═══ Collected data ═══
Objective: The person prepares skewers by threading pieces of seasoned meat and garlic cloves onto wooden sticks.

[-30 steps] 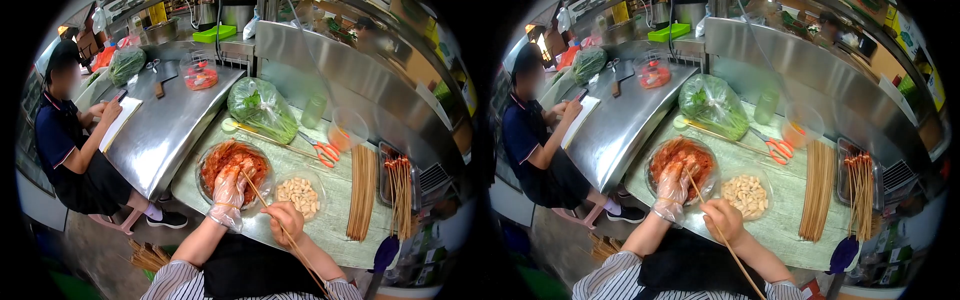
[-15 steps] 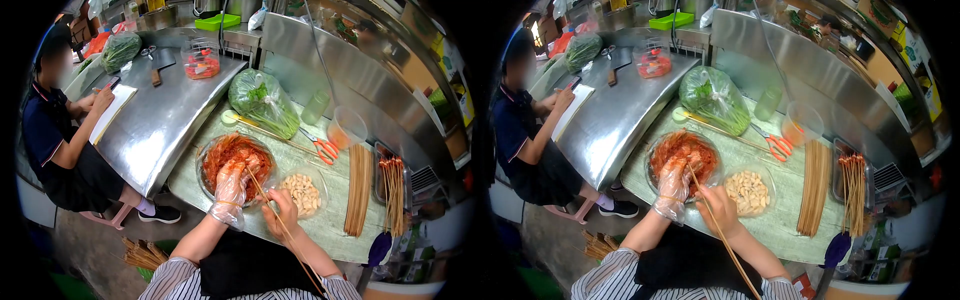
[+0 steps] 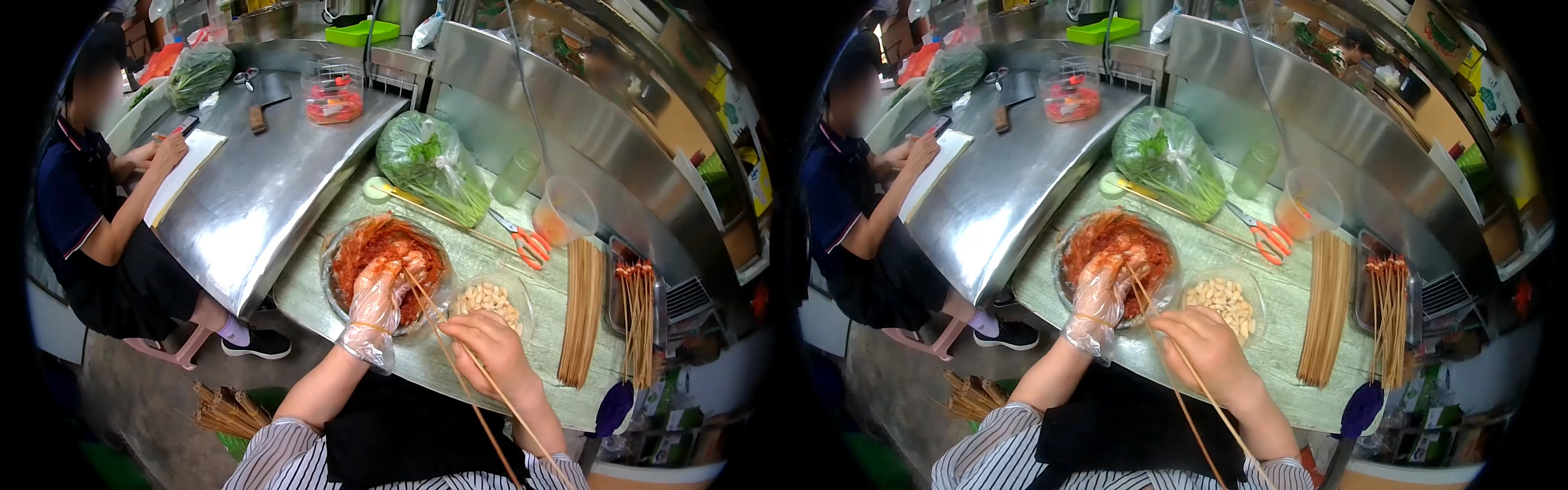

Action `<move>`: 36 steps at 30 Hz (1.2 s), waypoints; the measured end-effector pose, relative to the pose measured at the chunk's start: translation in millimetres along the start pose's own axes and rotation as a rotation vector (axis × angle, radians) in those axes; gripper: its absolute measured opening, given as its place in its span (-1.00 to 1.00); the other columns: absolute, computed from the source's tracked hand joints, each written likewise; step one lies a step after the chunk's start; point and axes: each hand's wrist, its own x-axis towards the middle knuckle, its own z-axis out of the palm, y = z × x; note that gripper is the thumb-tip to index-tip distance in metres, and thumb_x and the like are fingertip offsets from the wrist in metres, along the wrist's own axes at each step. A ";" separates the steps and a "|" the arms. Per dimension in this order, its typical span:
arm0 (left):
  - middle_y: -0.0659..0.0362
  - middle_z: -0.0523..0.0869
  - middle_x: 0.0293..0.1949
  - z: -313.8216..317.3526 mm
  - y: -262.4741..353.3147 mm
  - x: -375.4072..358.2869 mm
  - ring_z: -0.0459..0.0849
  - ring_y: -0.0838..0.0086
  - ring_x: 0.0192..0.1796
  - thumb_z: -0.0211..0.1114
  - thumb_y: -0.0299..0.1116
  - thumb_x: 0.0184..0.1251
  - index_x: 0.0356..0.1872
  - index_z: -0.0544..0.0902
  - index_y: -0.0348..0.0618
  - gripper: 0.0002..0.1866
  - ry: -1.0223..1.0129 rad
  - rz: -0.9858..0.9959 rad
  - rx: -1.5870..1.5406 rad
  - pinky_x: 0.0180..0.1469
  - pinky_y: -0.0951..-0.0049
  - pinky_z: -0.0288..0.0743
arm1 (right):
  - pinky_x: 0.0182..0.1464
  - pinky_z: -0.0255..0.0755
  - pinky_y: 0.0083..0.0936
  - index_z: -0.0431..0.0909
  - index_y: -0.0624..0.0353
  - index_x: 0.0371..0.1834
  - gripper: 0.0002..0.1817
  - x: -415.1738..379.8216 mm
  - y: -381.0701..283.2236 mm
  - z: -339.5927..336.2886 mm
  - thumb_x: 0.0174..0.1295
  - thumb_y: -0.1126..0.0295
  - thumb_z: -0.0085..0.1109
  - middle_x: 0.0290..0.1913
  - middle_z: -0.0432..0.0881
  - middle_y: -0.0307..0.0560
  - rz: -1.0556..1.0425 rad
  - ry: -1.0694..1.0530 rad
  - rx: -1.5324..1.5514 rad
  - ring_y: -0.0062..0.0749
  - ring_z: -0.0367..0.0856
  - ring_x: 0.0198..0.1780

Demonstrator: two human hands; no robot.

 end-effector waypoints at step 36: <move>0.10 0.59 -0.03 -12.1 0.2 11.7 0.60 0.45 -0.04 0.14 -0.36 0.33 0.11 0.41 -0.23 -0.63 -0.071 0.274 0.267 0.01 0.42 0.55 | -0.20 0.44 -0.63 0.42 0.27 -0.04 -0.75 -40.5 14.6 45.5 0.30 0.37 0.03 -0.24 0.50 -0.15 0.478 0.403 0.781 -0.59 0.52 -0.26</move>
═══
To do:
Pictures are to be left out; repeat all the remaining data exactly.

Solution to this problem:
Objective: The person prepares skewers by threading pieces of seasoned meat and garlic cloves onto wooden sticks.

[-30 steps] 
[-15 steps] 
[+0 steps] 

Action `<move>`: 36 steps at 30 Hz (1.2 s), waypoints; the measured end-effector pose, relative to the pose measured at the chunk's start: translation in millimetres along the start pose's own axes and rotation as a rotation vector (axis × angle, radians) in those axes; gripper: its absolute measured opening, given as its place in its span (-1.00 to 1.00); the other columns: absolute, computed from the source's tracked hand joints, each written likewise; step one lies a step after the chunk's start; point and axes: each hand's wrist, its own x-axis towards the middle knuckle, its own z-axis out of the palm, y = z × x; note that gripper is the thumb-tip to index-tip distance in metres, and thumb_x and the like are fingertip offsets from the wrist in metres, along the wrist's own axes at each step. A ";" separates the steps and a "|" the arms. Per dimension in this order, its typical span:
arm0 (left):
  - middle_y: -0.0659..0.0362
  - middle_z: -0.0523..0.0869
  - middle_x: 0.0293..0.1949
  - z: -313.8216..317.3526 mm
  - y: -262.4741..353.3147 mm
  - x: -375.4072..358.2869 mm
  - ring_z: -0.0459..0.0849
  - ring_y: -0.0838..0.0086
  - ring_x: 0.0192..0.1796
  - thumb_z: -0.0211..0.1114
  - thumb_y: -0.0299..0.1116
  - thumb_x: 0.0184..0.1251
  - index_x: 0.0356..0.1872
  - index_z: -0.0544..0.0902
  - index_y: -0.0348..0.0618
  - gripper: 0.0002..0.1866
  - ry: -1.0223..1.0129 rad
  - rz: -0.9858..0.9959 rad
  - rx: -1.5870..1.5406 rad
  - pinky_x: 0.0180..0.1469
  - pinky_y: -0.0951..-0.0049
  - pinky_z: -0.0288..0.0743
arm1 (right):
  - pinky_x: 0.0182..0.1464
  - pinky_z: -0.0255..0.0755
  - pinky_y: 0.0083..0.0936
  - index_z: -0.0431..0.0909
  - index_y: -0.0624..0.0353
  - index_x: 0.0371..0.1834
  - gripper: 0.0002..0.1817
  - x: -415.1738..379.8216 mm
  - y: -381.0701..283.2236 mm
  - z: -339.5927..336.2886 mm
  - thumb_x: 0.0174..0.1295
  - thumb_y: -0.1126..0.0295
  - thumb_z: -0.0085..0.1109
  - middle_x: 0.0290..0.1913
  - middle_z: -0.0432..0.0881
  - middle_y: -0.0307..0.0560
  - rz: -1.0556..1.0425 rad
  - ry: -1.0694..1.0530 rad
  - rx: -1.5324..1.5514 rad
  - ring_y: -0.0062..0.0749
  - ring_z: -0.0367..0.0856
  - ring_x: 0.0198..0.1780

Demonstrator: two human hands; no robot.

 end-effector waypoints at step 36: <move>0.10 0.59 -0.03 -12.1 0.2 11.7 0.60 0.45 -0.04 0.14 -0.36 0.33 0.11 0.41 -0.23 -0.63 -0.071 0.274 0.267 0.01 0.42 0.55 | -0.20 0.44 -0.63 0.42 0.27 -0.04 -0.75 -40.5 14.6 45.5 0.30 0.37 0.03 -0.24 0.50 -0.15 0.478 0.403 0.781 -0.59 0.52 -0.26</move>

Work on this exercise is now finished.